▶ _TASK REQUIREMENTS_
Only the lines below, from the one with "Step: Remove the" through the one with "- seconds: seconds", are to be written out, exactly.

+-------+

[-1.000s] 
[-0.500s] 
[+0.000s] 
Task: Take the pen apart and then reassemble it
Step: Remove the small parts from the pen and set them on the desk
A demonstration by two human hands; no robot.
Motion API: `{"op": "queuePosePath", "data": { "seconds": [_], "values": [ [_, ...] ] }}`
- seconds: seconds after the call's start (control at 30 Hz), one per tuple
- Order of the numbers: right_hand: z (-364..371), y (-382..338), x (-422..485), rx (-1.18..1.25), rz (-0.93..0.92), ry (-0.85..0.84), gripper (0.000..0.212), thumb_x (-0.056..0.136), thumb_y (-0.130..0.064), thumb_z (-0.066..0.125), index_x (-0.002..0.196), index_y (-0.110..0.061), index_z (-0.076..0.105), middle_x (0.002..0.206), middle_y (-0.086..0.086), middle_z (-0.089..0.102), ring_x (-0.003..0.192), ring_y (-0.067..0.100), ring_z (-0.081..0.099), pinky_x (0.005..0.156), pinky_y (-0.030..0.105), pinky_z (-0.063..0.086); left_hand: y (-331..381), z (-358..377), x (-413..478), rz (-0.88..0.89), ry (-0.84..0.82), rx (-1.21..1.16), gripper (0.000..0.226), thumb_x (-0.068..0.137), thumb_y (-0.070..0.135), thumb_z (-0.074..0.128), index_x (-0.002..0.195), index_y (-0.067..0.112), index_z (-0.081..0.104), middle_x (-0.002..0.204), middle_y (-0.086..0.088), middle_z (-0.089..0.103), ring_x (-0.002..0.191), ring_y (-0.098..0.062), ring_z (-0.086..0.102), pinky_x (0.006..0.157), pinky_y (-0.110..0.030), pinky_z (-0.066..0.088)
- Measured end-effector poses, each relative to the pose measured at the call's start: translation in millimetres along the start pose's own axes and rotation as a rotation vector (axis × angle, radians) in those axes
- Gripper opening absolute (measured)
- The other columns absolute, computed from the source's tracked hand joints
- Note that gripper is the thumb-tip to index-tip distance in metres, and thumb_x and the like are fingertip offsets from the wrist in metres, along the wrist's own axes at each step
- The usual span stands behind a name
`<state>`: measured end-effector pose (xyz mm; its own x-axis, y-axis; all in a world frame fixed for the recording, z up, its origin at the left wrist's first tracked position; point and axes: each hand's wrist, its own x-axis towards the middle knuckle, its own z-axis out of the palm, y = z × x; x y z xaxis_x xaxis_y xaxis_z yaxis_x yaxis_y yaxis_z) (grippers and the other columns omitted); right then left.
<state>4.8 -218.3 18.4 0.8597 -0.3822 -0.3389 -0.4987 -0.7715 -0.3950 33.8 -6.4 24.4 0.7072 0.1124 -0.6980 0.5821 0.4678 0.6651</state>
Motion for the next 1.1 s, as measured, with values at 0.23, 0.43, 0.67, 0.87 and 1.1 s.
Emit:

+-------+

▶ _ANSWER FOR THIS EXERCISE_
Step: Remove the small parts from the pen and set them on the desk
A demonstration by two human hands; no robot.
Motion API: `{"op": "queuePosePath", "data": { "seconds": [_], "values": [ [_, ...] ] }}`
- seconds: seconds after the call's start (control at 30 Hz), one per tuple

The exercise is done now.